The research house expects Genting Malaysia to miss expectations in the final quarter of FY19 due to weaker-than-estimated visitor arrivals during the period with the MIER Consumer Sentiment Index falling to its lowest level in 2Q17.
Meanwhile, it also expects to see downside to its forecast share of loss from Empire Resorts of RM38mil in 4Q19 due to a possible one-off staff severance cost following the integration of the Genting Malaysia New York team.
"We believe GENT’s FY19 EBITDA could range between MYR7.5bn and MYR7.8bn," it said.

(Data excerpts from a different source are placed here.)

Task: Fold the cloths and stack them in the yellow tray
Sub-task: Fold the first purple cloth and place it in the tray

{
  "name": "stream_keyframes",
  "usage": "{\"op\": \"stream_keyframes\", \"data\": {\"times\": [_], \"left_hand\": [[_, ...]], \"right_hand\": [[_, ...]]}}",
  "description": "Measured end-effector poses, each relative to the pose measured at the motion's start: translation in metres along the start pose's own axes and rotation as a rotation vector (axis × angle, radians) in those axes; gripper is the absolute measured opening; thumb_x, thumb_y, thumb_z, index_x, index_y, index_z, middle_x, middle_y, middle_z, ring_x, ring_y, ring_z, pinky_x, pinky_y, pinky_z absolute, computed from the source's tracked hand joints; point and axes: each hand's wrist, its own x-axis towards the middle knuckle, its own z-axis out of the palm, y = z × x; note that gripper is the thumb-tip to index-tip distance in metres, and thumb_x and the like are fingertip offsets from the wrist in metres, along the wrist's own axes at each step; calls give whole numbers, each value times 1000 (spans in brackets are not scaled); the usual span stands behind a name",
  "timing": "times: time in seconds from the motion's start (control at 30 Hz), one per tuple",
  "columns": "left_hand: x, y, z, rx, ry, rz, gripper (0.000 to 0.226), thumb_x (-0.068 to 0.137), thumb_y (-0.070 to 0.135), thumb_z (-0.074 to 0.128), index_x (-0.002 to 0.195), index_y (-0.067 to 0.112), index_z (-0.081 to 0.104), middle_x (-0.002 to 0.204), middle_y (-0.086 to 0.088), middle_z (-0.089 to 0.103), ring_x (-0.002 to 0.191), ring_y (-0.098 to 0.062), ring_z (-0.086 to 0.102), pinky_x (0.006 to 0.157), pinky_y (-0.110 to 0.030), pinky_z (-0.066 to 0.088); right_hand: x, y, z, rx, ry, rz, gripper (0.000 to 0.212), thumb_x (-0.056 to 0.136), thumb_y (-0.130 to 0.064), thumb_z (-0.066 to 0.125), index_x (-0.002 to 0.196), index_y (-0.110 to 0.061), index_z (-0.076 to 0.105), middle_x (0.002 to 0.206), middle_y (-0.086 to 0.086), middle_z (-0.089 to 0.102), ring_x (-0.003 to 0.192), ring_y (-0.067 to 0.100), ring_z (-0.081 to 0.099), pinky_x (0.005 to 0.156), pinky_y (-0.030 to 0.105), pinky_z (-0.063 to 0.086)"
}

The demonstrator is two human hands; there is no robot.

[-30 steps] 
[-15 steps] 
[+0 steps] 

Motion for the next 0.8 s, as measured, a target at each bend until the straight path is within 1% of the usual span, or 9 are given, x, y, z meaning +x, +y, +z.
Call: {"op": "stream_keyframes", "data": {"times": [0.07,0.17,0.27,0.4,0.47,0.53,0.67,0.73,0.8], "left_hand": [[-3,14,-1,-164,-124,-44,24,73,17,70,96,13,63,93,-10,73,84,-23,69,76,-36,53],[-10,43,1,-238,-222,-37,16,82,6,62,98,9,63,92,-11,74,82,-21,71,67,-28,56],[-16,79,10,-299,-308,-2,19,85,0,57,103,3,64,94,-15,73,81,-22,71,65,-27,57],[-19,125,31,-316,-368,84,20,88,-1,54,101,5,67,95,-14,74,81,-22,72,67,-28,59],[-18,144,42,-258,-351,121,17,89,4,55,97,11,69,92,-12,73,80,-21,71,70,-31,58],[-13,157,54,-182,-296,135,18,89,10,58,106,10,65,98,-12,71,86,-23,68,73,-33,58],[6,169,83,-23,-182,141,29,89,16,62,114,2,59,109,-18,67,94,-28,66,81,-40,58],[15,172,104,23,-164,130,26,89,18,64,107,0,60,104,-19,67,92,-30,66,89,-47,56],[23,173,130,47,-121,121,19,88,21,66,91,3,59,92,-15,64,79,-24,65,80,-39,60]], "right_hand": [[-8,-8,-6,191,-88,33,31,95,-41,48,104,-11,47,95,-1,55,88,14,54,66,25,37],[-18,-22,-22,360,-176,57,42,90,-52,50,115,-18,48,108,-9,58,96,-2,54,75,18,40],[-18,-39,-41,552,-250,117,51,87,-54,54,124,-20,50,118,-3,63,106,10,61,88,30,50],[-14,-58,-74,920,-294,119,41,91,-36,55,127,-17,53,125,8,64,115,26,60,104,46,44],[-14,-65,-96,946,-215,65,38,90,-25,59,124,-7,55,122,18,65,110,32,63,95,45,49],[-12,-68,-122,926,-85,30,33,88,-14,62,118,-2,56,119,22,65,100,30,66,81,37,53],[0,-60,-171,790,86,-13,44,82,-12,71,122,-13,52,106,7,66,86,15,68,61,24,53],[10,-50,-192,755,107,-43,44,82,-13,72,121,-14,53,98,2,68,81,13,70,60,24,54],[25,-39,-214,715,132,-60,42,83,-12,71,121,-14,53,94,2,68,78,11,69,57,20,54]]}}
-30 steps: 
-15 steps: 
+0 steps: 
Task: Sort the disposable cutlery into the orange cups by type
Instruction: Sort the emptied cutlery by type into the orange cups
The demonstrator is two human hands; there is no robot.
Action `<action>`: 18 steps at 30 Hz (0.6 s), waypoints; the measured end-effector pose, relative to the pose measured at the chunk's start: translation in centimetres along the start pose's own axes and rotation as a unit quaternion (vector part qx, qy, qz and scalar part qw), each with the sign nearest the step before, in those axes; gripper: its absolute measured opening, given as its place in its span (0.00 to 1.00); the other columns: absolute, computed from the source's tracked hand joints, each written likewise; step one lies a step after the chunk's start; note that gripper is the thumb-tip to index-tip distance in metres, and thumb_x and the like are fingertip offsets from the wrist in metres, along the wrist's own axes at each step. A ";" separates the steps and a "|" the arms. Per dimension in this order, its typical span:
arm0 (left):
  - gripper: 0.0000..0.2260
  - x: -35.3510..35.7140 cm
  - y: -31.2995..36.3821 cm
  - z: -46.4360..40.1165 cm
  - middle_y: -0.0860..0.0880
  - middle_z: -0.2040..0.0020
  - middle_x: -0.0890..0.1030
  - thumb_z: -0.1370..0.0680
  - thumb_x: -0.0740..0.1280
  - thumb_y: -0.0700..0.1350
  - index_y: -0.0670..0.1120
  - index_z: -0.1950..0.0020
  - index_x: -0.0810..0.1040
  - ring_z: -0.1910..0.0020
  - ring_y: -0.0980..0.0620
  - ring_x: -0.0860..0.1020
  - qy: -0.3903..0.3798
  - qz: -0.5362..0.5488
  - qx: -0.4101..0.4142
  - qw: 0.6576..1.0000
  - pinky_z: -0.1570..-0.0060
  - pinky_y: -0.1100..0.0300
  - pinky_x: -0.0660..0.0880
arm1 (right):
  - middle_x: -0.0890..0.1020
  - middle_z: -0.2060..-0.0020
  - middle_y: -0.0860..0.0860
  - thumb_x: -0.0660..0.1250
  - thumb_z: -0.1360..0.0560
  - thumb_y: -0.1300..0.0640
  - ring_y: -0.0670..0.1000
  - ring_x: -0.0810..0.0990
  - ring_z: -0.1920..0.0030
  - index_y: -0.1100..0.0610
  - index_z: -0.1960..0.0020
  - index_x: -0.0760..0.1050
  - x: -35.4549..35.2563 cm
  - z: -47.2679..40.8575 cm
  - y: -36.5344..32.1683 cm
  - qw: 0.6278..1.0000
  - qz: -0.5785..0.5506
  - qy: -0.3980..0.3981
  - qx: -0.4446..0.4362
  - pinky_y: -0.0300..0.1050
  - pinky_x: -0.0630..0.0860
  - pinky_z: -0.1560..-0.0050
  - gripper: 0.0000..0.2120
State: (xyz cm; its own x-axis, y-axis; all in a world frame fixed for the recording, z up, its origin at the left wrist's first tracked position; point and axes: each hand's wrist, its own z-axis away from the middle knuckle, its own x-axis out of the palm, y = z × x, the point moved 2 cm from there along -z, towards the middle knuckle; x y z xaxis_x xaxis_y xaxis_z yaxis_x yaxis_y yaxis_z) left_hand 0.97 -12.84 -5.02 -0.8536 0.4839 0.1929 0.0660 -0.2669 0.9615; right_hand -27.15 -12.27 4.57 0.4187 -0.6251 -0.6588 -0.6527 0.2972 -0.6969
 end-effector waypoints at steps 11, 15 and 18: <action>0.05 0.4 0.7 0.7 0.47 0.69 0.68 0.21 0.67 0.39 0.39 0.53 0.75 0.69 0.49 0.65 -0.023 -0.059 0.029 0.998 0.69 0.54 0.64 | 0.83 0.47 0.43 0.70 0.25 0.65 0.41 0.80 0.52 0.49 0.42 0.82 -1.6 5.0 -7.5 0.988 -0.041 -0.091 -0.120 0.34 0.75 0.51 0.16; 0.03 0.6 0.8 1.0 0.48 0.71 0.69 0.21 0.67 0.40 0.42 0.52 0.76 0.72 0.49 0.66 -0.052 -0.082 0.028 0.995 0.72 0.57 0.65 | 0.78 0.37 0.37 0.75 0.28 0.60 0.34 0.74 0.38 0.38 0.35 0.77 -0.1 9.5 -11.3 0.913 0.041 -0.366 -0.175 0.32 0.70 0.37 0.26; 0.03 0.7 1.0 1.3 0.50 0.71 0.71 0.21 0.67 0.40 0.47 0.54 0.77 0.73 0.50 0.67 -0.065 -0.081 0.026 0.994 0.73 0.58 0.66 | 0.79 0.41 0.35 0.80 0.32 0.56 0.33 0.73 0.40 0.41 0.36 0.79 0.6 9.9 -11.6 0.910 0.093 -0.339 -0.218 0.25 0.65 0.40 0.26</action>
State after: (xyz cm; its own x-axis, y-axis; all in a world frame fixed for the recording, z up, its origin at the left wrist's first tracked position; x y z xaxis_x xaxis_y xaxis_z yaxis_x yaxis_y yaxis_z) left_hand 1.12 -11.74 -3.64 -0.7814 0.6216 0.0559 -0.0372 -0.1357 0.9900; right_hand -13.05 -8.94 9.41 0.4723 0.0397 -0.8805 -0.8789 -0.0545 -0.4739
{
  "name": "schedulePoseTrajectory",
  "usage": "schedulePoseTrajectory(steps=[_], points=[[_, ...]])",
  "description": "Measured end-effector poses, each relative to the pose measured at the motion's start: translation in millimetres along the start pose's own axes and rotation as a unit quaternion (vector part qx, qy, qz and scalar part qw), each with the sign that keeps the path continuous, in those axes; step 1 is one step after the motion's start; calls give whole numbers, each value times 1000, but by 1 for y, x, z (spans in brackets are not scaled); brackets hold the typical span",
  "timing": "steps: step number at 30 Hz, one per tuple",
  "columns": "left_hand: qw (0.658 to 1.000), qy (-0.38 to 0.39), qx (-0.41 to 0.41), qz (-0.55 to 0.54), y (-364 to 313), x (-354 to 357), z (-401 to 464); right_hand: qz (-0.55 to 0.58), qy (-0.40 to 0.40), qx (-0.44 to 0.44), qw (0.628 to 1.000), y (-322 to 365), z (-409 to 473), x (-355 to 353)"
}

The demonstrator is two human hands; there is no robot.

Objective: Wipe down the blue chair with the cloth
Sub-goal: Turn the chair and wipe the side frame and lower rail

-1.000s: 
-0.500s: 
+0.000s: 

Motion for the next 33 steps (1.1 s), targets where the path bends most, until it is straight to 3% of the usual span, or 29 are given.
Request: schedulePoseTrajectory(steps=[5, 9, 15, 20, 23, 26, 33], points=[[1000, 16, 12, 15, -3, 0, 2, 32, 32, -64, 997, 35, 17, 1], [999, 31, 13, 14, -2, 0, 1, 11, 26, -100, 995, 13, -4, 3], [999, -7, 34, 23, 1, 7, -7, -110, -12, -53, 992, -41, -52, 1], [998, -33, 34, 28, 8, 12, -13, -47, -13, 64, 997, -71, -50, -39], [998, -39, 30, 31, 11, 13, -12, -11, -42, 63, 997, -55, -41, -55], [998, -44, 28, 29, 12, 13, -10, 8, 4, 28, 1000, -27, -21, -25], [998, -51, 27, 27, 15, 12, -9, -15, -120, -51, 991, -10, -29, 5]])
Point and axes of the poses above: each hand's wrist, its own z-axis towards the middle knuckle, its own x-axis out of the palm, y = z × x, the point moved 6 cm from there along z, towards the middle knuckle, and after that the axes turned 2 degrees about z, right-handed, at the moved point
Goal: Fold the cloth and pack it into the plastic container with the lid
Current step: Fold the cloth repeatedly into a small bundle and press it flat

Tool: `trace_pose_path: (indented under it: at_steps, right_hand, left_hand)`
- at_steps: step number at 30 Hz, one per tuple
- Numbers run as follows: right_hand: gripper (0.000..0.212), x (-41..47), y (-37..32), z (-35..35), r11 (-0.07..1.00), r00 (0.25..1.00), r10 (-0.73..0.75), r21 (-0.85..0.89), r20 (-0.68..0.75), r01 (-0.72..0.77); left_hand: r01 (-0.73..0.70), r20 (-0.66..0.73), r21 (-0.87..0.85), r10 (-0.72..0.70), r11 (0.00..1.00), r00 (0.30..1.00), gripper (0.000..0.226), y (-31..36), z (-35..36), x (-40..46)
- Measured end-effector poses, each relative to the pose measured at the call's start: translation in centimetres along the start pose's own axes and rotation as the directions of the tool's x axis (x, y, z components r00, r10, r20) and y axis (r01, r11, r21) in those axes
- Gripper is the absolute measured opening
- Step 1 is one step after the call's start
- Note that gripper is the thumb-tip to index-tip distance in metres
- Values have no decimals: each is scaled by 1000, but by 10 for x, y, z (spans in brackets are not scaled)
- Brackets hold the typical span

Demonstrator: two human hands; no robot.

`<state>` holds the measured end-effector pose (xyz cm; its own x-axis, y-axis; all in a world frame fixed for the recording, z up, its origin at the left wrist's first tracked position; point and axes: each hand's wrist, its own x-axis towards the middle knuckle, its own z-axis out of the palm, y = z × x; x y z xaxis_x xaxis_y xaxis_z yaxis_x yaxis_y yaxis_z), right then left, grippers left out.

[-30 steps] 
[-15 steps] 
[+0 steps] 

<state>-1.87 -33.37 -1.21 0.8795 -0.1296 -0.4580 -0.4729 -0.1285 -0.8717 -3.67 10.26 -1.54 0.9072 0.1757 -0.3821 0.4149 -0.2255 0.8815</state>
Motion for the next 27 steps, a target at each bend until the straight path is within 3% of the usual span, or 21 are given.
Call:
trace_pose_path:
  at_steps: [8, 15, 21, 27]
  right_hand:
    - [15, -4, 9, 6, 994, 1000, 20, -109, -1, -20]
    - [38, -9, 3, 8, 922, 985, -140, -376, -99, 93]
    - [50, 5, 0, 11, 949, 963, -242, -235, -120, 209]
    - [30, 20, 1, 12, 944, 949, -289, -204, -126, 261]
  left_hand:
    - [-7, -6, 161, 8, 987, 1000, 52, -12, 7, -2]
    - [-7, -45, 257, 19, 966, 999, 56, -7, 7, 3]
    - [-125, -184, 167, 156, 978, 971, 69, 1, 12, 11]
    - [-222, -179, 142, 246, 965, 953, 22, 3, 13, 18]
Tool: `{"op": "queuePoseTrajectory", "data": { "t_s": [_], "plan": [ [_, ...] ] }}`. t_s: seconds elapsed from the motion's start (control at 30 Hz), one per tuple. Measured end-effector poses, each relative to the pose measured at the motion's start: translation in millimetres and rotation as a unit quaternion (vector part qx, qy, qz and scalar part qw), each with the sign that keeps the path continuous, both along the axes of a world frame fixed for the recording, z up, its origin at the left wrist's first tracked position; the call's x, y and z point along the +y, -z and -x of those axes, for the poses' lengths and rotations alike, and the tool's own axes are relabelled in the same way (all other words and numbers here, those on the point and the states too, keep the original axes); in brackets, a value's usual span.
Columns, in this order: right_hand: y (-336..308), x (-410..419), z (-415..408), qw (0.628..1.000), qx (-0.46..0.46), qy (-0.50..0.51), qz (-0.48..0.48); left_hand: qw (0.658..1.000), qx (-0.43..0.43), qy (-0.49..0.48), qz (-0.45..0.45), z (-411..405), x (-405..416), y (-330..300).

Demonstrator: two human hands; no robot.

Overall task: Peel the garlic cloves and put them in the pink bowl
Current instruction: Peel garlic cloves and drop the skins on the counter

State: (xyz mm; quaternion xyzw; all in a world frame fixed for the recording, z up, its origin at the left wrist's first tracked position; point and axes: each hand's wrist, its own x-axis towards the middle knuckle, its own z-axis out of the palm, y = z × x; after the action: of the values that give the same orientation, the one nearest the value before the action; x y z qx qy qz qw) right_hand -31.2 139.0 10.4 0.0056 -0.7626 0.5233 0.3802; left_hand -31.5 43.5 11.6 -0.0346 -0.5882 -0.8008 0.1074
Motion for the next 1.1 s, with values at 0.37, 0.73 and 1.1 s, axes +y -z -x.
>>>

RHB cut FY19-21F earnings by 1.6%, 4% and 0.3% after factoring in Genting Malaysia's earnings revision.
It maintained its buy call on Genting but lowered the target price to RM8.60 from RM8.70 previously.
Moving forward, the Wuhan coronavirus will also slow earnings in 2020 as Resort World Genting has cancelled all tour bookings from China for February.
The first quarter of 2020 at the least will be affected.
Resorts World Sentosa will see lower footfall with Singapore barring all Chinese visitors and foreigners with a recent history to China.
Chinese form the largest group of visitors in Singapore at about 18%.
However, RHB expects visitor arrivals to recover once the outbreak stabilises.
"At the peak of the SARS outbreak, GENT’s 2Q03 PBT for the leisure & hospitality segment declined 26% YoY.
"However, it posted strong 2H earnings as FY03 only declined 5%. Share price recovered within 1-2 months after posting a decline of 17% in Feb-Apr 2003," it said.